Dan Whiting is an Australian musician and member of The Splinter Orchestra. Having previously contributed to Flaming Pines’ ‘Rivers Home’ and ‘Tiny Portraits’ series, “The Line Never Held” is his first full-length solo album for the label. It opens with echoing, guitar-led drone, first track ‘Onset’ switching between calm and heavily distorted noise. Ear-splitting feedback announces ‘Promise Me We Can Listen To Nirvana’, soon giving way to deep underwater rumble and narrow shafts of light. Coiled springs ping open, and the guitar rushes to the surface with bubbling noise.
The longest track on the album is a live recording of a performance at the Museum of Contemporary Art in Sydney. This seems to take the form of one held chord that gradually increases in volume and complexity, adding and removing different tonal layers until the harmony is so dense that it’s practically pink noise, constantly changing and shifting its tonal centre.

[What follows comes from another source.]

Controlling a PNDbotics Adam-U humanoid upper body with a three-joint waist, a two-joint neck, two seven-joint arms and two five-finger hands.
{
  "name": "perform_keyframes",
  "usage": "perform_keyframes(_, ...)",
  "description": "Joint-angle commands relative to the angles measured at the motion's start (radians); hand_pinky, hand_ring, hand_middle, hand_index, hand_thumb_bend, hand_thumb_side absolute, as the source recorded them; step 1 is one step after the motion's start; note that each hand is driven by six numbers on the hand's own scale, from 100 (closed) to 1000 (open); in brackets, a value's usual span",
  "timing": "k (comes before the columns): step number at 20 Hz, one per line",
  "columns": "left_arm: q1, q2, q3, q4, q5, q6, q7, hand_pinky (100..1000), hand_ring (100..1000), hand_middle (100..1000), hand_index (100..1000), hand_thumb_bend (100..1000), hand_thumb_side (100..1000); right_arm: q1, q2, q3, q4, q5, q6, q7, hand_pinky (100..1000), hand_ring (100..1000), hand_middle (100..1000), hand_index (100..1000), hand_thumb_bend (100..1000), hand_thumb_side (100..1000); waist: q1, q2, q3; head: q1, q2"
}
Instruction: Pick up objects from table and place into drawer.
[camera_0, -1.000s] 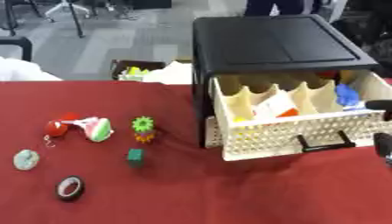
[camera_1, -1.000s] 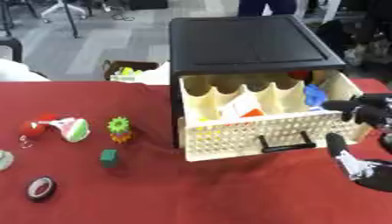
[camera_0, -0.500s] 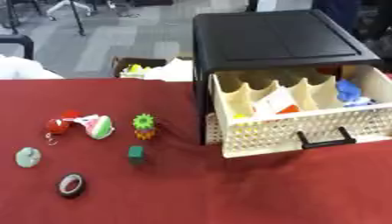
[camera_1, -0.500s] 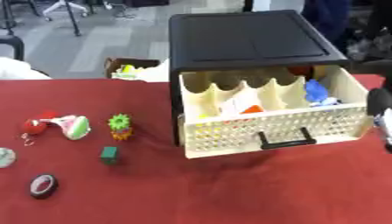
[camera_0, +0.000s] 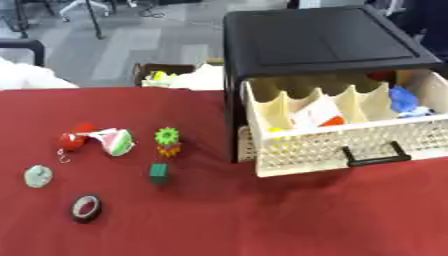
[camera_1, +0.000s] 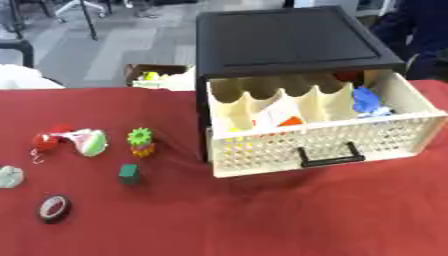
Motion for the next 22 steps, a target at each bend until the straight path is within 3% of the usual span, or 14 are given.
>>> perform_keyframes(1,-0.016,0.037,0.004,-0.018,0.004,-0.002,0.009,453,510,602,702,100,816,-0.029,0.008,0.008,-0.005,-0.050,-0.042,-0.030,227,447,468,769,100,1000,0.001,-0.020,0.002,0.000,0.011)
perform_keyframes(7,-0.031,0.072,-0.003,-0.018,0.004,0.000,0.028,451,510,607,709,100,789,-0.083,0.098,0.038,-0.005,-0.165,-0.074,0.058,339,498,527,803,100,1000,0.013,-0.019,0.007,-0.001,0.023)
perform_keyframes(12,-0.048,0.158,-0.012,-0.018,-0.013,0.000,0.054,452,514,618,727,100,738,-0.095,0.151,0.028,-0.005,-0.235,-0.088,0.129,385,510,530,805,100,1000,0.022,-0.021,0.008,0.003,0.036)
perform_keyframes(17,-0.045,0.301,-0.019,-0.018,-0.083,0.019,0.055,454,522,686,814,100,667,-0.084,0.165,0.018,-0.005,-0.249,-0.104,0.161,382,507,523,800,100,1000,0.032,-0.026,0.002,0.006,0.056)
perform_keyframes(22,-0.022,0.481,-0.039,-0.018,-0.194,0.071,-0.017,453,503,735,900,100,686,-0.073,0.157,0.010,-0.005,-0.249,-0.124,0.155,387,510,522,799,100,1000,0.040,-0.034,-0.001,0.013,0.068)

Snatches of splintered guitar weave in and out, stammers and interruptions. A deep bass pulse enters, repeated at regular intervals, as the now-huge chord gradually dies away; the pulse interval halves as shimmering guitar swirls around its central axis, until only the multiplied pulse is left, skittering.

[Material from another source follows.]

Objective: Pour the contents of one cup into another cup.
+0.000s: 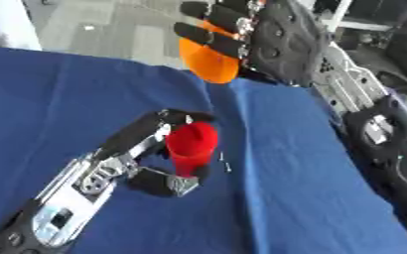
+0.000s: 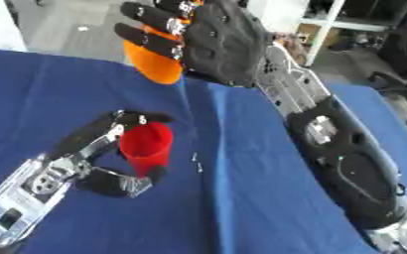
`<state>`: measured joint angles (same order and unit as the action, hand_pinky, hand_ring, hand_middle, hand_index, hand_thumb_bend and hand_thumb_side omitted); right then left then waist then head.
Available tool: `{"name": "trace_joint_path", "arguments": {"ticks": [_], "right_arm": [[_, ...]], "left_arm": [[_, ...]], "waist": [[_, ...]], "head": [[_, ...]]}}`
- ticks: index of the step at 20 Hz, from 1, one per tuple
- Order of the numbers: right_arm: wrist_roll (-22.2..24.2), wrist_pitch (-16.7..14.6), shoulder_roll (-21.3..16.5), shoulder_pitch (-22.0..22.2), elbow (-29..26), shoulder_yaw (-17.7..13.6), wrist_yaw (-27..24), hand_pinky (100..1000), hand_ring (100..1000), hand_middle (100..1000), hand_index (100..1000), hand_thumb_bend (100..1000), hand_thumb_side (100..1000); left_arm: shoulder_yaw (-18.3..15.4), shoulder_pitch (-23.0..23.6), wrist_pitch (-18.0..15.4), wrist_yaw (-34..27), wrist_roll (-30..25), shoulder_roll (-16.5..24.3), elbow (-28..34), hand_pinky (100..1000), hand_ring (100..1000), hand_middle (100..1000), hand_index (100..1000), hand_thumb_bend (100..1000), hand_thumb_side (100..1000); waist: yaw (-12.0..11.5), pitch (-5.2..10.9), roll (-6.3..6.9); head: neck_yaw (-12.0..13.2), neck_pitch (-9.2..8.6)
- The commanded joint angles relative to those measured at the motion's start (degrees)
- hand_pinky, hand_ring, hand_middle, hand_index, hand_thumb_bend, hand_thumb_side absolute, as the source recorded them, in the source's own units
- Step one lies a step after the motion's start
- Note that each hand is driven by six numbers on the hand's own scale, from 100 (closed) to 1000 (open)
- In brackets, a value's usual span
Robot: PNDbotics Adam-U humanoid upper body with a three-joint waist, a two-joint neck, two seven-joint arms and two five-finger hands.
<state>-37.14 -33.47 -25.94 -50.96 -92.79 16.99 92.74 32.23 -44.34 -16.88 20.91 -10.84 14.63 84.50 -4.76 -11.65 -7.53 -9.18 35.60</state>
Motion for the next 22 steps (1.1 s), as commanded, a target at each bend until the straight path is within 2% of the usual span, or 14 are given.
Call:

A huge, grand distorted guitar theme carries the final piece “A Study For Eight”, sweeping all before it. Metallic squeaks and squawks maintain the album’s tension between concordance and noise, without breaking the generally elegant and elegiac atmosphere. “The Line Never Held” is ambient in technique, but constant wide-ranging shifts in harmony and timbre prevent it from becoming mere aural wallpaper. Like a tidal line that is always moving, despite all the levees and sea walls and other coastal management techniques used to try to pin it down, change is this music’s one constant.